Here is one of the bigger stories that can be filed under “Bittersweet” in the old memory cabinet:
— NBC Chicago (@nbcchicago) January 29, 2021
Toys R Us has closed the only two stores it had left in the United States.
The iconic toy retailer made the decision as a result of the hardships brought on by the Covid pandemic and plans to shift resources toward opening new locations where there is better shopper traffic, a spokesperson told CNBC in an emailed statement.
“Consumer demand in the toy category and for Toys R Us remains strong and we will continue to invest in the channels where the customer wants to experience our brand,” the person said.

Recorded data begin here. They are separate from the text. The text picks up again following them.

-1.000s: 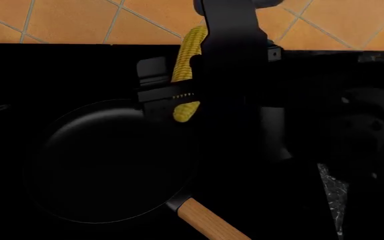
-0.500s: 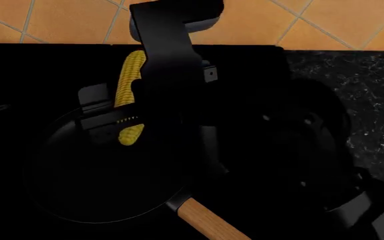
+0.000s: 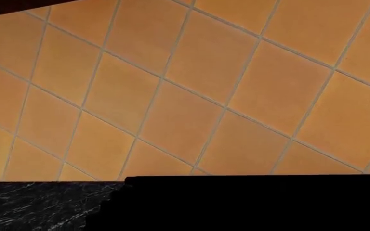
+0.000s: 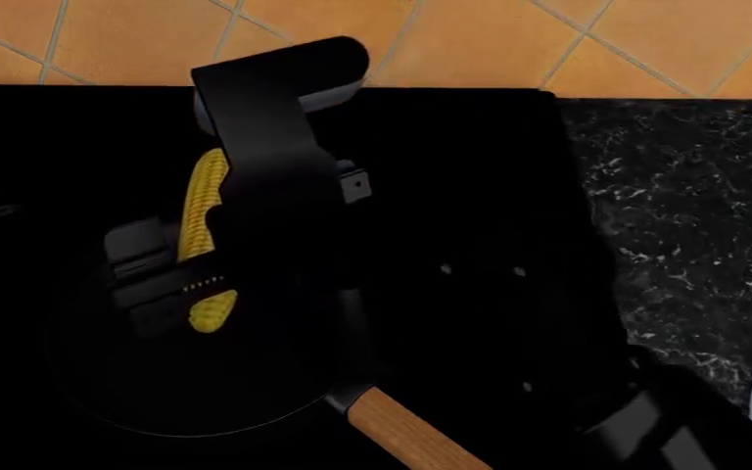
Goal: Pick the corn from the plate and place it in the pan.
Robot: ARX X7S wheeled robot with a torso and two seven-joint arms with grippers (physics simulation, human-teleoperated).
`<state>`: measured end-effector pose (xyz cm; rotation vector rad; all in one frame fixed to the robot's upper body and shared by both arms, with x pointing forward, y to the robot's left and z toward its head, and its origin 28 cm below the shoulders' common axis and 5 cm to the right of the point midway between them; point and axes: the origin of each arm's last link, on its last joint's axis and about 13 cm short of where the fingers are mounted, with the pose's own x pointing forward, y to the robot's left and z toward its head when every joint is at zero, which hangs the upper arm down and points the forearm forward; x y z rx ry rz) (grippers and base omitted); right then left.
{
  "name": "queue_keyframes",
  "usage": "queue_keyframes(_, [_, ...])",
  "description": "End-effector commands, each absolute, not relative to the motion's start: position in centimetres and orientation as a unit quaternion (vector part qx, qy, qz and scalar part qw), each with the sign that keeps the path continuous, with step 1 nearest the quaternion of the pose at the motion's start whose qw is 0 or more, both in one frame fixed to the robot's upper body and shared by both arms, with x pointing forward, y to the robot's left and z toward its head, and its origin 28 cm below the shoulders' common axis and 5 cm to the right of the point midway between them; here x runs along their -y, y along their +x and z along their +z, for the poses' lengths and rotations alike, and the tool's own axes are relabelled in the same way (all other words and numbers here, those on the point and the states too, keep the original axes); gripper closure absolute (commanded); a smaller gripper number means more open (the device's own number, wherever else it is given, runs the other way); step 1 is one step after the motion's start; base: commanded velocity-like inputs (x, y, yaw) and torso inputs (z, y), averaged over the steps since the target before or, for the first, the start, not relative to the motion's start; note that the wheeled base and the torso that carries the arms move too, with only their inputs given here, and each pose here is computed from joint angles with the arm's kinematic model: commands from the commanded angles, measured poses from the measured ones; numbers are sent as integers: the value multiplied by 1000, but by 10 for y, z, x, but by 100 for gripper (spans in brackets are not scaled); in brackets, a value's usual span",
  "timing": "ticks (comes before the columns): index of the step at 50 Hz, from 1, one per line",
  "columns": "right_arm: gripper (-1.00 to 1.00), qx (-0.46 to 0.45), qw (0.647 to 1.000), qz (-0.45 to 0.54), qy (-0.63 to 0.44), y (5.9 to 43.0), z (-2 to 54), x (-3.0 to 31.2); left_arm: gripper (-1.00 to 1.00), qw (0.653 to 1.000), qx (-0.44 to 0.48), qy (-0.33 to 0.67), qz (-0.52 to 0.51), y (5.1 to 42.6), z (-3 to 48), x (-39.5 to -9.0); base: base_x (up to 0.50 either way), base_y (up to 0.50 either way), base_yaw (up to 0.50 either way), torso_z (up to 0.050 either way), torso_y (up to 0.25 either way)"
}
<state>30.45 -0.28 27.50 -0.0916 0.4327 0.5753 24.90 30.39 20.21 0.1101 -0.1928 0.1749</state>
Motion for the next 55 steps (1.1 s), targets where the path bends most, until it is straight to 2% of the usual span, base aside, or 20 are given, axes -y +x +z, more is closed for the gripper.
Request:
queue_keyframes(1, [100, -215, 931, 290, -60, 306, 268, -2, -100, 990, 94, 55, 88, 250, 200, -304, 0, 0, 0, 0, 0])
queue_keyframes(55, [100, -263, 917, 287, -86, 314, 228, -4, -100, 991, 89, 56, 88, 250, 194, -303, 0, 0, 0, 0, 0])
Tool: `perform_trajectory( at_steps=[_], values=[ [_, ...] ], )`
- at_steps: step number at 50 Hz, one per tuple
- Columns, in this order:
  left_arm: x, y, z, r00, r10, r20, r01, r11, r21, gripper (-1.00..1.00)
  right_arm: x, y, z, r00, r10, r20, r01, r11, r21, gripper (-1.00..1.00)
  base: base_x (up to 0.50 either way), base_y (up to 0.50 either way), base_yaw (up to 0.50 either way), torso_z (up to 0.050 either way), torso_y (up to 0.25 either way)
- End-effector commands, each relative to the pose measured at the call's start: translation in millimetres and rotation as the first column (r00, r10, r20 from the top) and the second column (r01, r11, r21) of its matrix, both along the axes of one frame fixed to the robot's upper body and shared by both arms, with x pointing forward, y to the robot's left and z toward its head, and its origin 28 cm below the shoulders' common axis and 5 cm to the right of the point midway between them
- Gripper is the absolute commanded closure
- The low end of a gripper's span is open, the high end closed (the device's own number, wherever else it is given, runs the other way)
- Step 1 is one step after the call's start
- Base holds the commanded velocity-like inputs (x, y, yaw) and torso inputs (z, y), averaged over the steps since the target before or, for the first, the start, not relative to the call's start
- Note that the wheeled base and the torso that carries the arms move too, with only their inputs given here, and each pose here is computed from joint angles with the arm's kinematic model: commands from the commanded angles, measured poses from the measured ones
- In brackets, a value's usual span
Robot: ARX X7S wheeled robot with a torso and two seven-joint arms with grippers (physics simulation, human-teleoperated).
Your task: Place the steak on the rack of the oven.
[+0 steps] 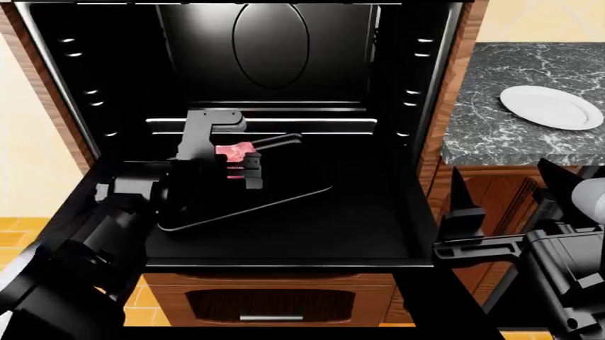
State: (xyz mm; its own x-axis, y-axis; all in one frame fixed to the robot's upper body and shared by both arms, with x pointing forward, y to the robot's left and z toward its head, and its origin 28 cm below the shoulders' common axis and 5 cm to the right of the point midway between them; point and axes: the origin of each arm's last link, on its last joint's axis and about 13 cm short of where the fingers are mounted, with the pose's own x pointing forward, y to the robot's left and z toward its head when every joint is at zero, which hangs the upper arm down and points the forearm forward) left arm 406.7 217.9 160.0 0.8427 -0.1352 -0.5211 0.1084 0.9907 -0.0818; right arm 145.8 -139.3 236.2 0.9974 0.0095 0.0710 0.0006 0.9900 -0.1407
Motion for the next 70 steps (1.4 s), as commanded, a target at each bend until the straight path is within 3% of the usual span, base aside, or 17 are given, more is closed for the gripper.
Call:
perform_trajectory(
  at_steps=[1, 19, 34, 50, 57, 70],
  values=[
    [1.8, -0.4, 4.0, 1.0, 0.011, 0.018, -0.011, 1.0, -0.006, -1.0, 0.9, -0.4, -1.2, 1.0, 0.0, 0.001, 0.0, 1.0, 0.006, -1.0, 0.0, 0.0, 0.0, 0.0, 0.0],
    [-1.9, -1.7, 11.8, 0.999, -0.004, 0.034, 0.005, 1.0, -0.02, -1.0, 1.0, -1.1, -1.1, 1.0, 0.002, 0.004, -0.002, 1.0, 0.005, -1.0, 0.0, 0.0, 0.0, 0.0, 0.0],
    [-29.3, 2.7, 22.5, 0.997, 0.006, 0.072, -0.003, 0.999, -0.046, -1.0, 3.8, 1.1, -2.1, 1.0, 0.013, -0.001, -0.013, 1.0, 0.003, -1.0, 0.0, 0.0, 0.0, 0.0, 0.0],
    [-76.7, 9.8, 41.1, 0.982, -0.075, 0.173, 0.076, 0.997, 0.0, -1.0, 4.8, 0.1, -1.8, 1.0, 0.019, -0.014, -0.02, 1.0, -0.005, -1.0, 0.0, 0.0, 0.0, 0.0, 0.0],
    [-101.9, 11.5, 44.2, 0.956, -0.144, 0.256, 0.135, 0.989, 0.056, -1.0, 5.3, 0.7, -2.2, 0.999, 0.027, -0.017, -0.028, 1.0, -0.006, -1.0, 0.0, 0.0, 0.0, 0.0, 0.0],
    [-152.9, 26.7, 41.8, 0.924, -0.185, 0.333, 0.17, 0.983, 0.076, -1.0, -5.3, 2.6, -7.1, 0.999, 0.045, -0.001, -0.045, 0.999, -0.015, -1.0, 0.0, 0.0, 0.0, 0.0, 0.0]
  ],
)
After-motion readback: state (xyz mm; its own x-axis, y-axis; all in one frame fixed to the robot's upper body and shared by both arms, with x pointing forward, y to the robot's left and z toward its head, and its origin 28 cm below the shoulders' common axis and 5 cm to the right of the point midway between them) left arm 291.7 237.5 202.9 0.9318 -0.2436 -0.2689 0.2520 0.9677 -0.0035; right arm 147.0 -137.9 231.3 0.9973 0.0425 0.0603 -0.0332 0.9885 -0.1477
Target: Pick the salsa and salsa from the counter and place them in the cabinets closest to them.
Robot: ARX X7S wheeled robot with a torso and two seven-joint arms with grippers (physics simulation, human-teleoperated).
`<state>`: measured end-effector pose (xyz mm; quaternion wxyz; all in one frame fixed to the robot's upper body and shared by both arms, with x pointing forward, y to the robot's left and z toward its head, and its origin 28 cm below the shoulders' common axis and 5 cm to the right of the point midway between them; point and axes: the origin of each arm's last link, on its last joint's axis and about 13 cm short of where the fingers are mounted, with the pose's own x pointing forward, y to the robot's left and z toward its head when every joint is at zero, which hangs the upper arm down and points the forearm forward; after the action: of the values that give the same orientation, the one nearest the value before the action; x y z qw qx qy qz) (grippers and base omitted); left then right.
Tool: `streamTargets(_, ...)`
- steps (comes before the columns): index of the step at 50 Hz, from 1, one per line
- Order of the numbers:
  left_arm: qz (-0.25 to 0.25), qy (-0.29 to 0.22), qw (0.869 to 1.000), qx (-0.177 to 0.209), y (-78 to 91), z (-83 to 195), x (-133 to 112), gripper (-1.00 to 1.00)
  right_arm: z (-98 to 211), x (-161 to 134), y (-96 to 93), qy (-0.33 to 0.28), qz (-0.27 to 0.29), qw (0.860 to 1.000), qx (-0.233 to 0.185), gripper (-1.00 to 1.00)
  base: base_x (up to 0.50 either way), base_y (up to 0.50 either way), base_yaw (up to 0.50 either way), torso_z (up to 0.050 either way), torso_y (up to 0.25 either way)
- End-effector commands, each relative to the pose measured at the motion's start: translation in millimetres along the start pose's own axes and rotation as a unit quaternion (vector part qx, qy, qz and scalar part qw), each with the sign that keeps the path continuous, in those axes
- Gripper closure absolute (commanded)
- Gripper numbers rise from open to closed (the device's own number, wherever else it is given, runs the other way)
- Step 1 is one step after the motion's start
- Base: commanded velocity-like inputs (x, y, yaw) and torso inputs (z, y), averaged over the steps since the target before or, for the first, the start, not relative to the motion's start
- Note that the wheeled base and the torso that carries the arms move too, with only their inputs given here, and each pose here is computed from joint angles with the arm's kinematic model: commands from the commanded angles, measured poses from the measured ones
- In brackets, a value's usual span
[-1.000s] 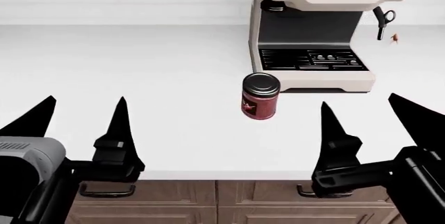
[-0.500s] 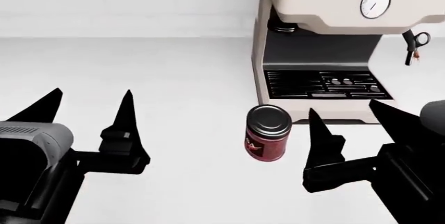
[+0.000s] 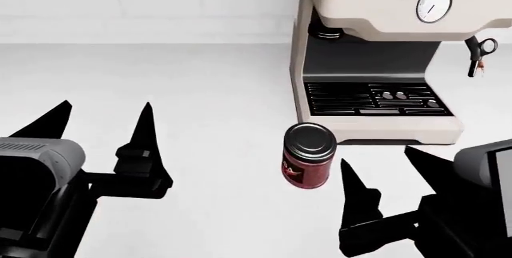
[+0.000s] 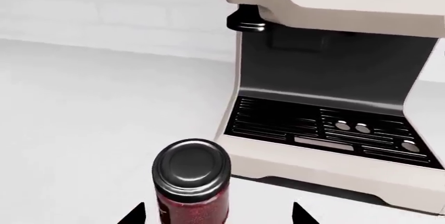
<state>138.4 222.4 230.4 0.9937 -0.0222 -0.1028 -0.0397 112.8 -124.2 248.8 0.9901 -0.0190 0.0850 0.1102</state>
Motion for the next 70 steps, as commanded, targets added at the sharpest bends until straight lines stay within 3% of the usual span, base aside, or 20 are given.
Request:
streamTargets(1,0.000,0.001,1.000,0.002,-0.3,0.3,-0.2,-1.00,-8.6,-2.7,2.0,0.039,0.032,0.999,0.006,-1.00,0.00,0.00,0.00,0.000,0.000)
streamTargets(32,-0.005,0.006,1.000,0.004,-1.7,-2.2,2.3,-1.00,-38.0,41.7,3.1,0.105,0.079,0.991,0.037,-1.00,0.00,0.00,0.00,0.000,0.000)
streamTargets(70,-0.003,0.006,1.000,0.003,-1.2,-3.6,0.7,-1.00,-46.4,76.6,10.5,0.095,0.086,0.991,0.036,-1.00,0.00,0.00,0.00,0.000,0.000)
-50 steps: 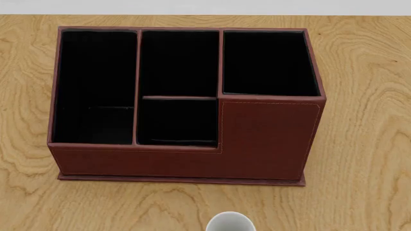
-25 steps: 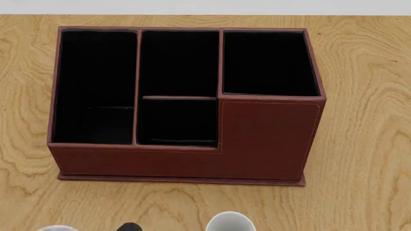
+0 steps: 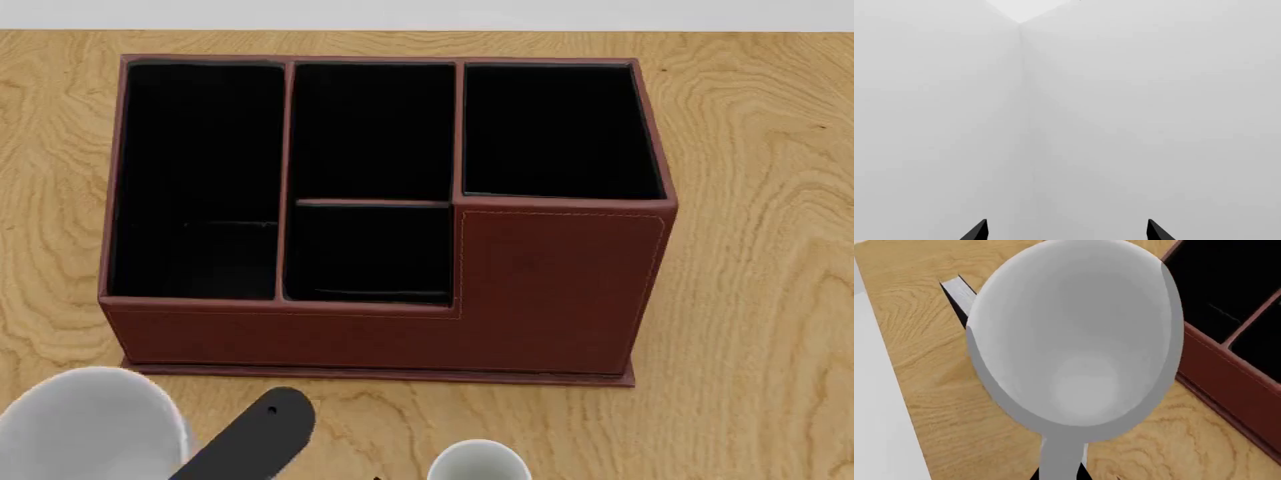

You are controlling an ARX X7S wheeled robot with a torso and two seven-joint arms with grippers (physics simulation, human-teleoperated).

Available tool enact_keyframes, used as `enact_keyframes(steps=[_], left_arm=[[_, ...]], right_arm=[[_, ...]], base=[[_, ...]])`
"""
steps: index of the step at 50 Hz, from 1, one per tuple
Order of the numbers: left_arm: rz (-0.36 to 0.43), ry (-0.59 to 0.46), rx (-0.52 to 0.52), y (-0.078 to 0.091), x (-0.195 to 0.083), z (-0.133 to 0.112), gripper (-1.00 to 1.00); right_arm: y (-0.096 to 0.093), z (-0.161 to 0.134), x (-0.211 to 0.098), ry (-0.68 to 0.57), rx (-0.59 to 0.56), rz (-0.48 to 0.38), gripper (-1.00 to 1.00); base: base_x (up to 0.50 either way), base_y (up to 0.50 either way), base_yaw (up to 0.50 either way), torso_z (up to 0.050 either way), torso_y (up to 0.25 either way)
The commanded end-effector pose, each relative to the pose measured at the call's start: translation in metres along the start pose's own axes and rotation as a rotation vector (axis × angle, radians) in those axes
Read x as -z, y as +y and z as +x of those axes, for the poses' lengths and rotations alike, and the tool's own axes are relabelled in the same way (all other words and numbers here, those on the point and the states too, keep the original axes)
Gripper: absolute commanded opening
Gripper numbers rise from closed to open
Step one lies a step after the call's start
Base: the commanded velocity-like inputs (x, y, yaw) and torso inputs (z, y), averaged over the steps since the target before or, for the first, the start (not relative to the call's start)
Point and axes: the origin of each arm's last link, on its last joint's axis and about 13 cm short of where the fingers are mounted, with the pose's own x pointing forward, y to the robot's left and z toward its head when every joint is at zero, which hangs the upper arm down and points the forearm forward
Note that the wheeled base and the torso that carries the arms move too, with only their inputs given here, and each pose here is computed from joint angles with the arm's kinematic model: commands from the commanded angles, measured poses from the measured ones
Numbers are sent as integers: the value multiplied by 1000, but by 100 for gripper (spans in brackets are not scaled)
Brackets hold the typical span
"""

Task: Pick up the white mug and place it to the right of the caddy.

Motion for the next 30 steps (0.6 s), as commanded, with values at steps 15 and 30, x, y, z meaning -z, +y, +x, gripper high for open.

Obviously, I was not a kid when Toys R Us was humming along during its heyday. The reason that this tugs at the heart is that my kid was a kid then. It wasn’t a weekly destination shopping place, of course. It was a special occasion kind of place. The only things that could light a young kid’s eyes up bigger than entering a Toys R Us were seeing the presents on Christmas morning or walking into Disneyland.
Full disclosure: few things get my eyes to light up bigger than Disneyland. I’m nine again as soon as I approach the entrance.
When my daughter was young in the early aughts, a fair number of those Christmas presents were from Toys R Us. Yeah, we had the Amazon option back then but it hadn’t quite eclipsed the adrenaline rush of surviving in-person Christmas shopping at Toys R Us. It was always quite the holiday adventure. Getting to the closest one to me in Los Angeles involved hitting the 405 in the LAX traffic vicinity.
That’s never pleasant.
Then I had to deal with a shrunken L.A. parking lot that the store shared with a Home Depot and a couple of other big-box stores.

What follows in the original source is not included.